OGH-Entscheidung vom 23.9.2022, 4 Ob 80/22a

 

Sachverhalt:

Die Klägerin vertreibt die einzigen beiden in Österreich zugelassenen cannabis-basierten Arzneimittelspezialitäten. Diese enthalten die Wirkstoffe Cannabidiol (CBD) und Dronabinol (THC). Die Muttergesellschaft der Beklagten stellt CBD und THC in Arzneistoffqualität her, die dazu bestimmt sind, bei der Herstellung von Arzneimitteln verwendet zu werden. Die Schwesterngesellschaft der Beklagten vertreibt diese Wirkstoffe im Internet an Arzneigroßhändler. Die Beklagte erbringt unter anderem Marketing- und Werbedienstleistungen für den Konzern. Sie fördert den Absatz von CBD und THC unter anderem über ihr passwortgeschütztes Online-Portal, zu dem nur Ärzte, Apotheker und Arzneimittelhersteller Zutritt haben.

Die Klägerin begehrte vor Gericht, der Beklagten die Bewerbung von CBD und THC durch konkret genannte Aussagen zu ihren therapeutischen Effekten zu untersagen. Die Beklagte verletze die arzneimittelrechtlichen Werbebestimmungen des AMG und verschaffe sich so einen Wettbewerbsvorteil durch Rechtsbruch iSd § 1 Abs 1 Z 1 UWG.

 

Entscheidung:

Das Erstgericht erließ die beantragte einstweilige Verfügung, schränkte aber einige der Unterlassungsgebote durch Zusätze ein. Das Rekursgericht bestätigte diese Entscheidung. Der OGH befand den außerordentlichen Revisionsrekurs der Klägerin für unzulässig.
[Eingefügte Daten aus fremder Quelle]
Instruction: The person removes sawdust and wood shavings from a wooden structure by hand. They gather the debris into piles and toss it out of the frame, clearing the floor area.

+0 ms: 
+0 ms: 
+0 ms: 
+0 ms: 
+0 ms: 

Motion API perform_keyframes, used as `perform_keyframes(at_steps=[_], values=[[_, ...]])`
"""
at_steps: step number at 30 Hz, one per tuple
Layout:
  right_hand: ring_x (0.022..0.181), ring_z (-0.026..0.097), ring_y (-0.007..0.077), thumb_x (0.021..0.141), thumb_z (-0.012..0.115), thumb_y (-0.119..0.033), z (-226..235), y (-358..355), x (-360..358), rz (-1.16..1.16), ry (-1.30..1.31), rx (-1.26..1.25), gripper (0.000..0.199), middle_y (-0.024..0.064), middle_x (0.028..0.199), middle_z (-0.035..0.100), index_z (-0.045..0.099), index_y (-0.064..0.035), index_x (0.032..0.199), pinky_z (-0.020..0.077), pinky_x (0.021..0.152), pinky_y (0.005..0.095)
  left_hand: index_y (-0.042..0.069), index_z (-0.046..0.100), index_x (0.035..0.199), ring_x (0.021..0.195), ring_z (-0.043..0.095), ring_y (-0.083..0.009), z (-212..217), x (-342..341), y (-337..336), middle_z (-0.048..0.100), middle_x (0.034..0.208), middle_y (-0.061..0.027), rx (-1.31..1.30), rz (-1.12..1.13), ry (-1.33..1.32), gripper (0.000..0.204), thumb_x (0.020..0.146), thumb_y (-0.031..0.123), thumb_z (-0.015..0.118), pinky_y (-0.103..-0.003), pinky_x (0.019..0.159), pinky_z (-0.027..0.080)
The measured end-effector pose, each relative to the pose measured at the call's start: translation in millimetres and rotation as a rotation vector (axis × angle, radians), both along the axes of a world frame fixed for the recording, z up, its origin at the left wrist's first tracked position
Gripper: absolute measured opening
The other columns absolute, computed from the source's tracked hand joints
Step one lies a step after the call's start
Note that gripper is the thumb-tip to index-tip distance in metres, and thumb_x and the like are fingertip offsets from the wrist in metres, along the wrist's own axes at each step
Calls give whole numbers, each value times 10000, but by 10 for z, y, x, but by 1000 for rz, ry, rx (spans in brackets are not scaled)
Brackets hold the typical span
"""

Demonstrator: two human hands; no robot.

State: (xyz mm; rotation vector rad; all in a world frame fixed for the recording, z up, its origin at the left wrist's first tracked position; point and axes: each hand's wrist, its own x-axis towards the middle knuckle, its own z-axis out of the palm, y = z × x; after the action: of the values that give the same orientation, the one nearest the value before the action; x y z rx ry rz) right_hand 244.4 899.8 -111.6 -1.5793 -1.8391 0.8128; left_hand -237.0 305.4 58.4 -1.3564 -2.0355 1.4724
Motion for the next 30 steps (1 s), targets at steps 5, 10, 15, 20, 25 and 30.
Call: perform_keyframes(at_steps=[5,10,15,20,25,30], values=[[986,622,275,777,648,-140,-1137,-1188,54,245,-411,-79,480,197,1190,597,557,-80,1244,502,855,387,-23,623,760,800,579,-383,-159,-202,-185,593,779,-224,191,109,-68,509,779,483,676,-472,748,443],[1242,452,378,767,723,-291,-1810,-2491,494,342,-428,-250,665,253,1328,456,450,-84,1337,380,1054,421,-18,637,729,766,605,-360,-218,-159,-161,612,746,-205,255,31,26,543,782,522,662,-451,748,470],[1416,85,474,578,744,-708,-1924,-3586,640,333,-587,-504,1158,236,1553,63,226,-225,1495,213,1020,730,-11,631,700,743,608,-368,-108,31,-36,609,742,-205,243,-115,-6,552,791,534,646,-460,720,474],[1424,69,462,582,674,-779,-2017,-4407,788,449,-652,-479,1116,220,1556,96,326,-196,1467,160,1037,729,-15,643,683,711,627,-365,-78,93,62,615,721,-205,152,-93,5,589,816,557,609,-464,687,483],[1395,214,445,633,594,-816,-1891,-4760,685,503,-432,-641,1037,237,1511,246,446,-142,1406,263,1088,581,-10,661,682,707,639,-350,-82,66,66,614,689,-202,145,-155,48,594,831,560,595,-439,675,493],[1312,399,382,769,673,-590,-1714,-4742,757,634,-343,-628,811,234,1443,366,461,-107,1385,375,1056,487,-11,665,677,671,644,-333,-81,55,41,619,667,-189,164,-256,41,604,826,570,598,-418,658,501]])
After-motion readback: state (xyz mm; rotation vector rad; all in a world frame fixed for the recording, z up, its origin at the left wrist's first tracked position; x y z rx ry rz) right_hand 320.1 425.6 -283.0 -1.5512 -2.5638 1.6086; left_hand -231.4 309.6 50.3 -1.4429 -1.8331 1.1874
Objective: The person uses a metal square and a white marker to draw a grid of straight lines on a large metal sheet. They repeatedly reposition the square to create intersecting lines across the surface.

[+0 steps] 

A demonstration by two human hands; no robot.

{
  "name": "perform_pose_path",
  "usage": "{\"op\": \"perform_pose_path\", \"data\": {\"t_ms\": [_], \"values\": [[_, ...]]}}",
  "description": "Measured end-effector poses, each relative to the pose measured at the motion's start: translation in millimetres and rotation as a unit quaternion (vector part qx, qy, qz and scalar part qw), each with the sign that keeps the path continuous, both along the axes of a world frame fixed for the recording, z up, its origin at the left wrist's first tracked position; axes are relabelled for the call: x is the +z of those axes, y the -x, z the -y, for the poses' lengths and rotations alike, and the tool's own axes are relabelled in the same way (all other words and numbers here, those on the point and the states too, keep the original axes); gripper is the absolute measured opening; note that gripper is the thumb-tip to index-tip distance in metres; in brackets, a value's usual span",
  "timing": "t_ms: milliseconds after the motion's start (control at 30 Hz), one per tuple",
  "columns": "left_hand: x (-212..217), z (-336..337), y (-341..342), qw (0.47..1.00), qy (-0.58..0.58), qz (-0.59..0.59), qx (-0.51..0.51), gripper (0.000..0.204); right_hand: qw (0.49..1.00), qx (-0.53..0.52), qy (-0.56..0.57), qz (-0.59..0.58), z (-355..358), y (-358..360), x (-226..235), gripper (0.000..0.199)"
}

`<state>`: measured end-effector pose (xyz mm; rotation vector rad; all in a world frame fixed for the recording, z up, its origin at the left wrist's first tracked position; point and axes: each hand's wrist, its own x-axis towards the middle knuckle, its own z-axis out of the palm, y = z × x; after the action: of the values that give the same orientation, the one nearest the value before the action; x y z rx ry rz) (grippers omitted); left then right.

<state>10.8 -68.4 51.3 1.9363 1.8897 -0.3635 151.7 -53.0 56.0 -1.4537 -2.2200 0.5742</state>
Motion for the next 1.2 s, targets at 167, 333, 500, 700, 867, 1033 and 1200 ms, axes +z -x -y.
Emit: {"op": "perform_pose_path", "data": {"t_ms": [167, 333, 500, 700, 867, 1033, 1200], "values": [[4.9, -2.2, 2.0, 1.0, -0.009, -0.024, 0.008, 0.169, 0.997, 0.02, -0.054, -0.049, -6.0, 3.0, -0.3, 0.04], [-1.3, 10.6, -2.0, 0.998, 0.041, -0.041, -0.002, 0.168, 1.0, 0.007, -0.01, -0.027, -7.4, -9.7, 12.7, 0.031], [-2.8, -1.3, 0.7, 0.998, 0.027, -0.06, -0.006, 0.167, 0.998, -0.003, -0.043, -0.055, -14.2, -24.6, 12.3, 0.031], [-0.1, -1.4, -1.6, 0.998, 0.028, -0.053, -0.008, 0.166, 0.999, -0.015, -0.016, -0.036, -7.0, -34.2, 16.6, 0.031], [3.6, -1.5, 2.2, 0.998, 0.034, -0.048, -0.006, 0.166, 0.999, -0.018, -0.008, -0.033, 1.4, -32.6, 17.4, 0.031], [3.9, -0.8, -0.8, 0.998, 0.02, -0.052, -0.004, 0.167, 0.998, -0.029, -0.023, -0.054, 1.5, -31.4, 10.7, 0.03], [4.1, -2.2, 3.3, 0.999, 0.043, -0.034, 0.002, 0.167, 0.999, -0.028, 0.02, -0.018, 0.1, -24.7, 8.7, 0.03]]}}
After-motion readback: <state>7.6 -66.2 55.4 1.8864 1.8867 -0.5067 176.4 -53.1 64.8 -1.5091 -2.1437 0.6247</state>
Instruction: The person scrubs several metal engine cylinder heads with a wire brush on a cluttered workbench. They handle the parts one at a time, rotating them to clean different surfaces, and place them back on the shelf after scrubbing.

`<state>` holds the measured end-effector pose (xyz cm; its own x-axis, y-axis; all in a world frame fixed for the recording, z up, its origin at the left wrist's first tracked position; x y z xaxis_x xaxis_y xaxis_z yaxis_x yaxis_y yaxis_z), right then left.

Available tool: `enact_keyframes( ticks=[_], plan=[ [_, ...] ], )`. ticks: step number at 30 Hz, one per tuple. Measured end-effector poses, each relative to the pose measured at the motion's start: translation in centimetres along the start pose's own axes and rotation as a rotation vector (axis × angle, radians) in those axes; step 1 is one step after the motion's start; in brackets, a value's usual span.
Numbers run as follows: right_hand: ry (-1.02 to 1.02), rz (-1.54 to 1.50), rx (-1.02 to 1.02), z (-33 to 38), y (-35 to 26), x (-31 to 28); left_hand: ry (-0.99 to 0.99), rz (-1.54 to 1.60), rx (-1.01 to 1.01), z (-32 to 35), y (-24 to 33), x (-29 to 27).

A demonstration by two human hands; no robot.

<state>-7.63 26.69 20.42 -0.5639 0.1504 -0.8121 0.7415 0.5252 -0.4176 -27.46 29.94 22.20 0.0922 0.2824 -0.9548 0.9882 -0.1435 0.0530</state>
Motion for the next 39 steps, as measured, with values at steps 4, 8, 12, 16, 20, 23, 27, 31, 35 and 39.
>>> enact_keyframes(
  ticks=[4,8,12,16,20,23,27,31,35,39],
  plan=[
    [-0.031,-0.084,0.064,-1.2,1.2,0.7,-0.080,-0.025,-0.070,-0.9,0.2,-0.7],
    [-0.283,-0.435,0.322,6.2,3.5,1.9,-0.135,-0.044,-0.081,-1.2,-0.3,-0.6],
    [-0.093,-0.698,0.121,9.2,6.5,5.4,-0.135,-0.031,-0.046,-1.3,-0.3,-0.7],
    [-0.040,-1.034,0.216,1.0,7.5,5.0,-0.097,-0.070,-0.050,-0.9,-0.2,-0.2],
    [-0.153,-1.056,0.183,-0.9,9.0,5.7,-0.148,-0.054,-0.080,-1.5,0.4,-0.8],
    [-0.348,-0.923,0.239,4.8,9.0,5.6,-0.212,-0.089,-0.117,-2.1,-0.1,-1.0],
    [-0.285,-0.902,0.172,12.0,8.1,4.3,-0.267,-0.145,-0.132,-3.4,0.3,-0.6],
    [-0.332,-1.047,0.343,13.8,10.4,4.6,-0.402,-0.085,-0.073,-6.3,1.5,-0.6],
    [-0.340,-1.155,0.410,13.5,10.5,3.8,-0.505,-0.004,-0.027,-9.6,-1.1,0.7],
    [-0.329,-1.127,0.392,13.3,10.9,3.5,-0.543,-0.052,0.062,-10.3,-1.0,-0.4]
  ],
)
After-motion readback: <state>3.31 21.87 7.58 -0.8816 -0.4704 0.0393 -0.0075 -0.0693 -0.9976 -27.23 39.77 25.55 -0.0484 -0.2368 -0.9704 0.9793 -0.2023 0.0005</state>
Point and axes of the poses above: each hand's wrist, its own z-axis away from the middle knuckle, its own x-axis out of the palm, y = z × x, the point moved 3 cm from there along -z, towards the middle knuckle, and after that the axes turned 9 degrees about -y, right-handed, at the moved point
Gemäß § 1 Abs 1 AMG sind Arzneimittel nicht nur solche Stoffe, die tatsächlich zur Wiederherstellung, Korrektur oder Beeinflussung von physiologischen Funktionen oder zur medizinischen Diagnose verabreicht werden können (sog Funktionsarzneimittel), sondern auch alle Stoffe oder Zubereitungen von Stoffen, die als Mittel mit Eigenschaften zur Heilung oder zur Linderung oder zur Verhütung menschlicher oder tierischer Krankheiten bestimmt sind (sog Präsentationsarzneimittel).

Dagegen wurden Wirkstoffe und Hilfsstoffe gemäß den Vorgaben der Richtlinie 2011/62/EU aus dem Arzneimittelbegriff herausgenommen und fallen damit – anders als nach der früheren Rechtslage – aus dem Anwendungsbereich der für Arzneimittel geltenden Vorschriften heraus.

Wirkstoffe sind nach der aktuellen Definition in § 1 Abs 4a AMG Stoffe, die dazu bestimmt sind, bei der Herstellung eines Arzneimittels verwendet zu werden und bei ihrer Verwendung in der Arzneimittelherstellung zu arzneilich wirksamen Bestandteilen des Arzneimittels zu werden. Konstitutives Element des Wirkstoffbegriffs ist also seine Zweckbestimmung. Für die Einordnung als Wirkstoff oder (Präsentations-)Arzneimittel kommt es also darauf an, ob aus einem Stoff erst ein Arzneimittel hergestellt werden soll, oder ob er bereits als anwendungsbereites Mittel eingesetzt werden soll.

Entscheidend ist in diesem Zusammenhang nicht Wille des Herstellers zur Zweckbestimmung, sondern es sind objektivierte Maßstäbe anzulegen. Bei der Prüfung, ob ein Präsentationsarzneimittel vorliegt, ist nach der Rechtsprechung deshalb entscheidend, wie die angesprochenen Verkehrskreise die Angaben zum Produkt auffassen, welchen Gesamteindruck sie vom Zweck des Produkts aufgrund von Verpackung und Werbeankündigungen bekommen.

Der OGH bestätigte die Rechtsansicht des Rekursgerichts, wonach die von der Beklagten mit ihrem passwortgeschützten Onlineportal angesprochenen Fachkreise CBD und THC als bloße Wirkstoffe einordnen und nicht davon ausgehen würden, dass diese auch als Reinsubstanzen Patienten verabreicht werden könnten.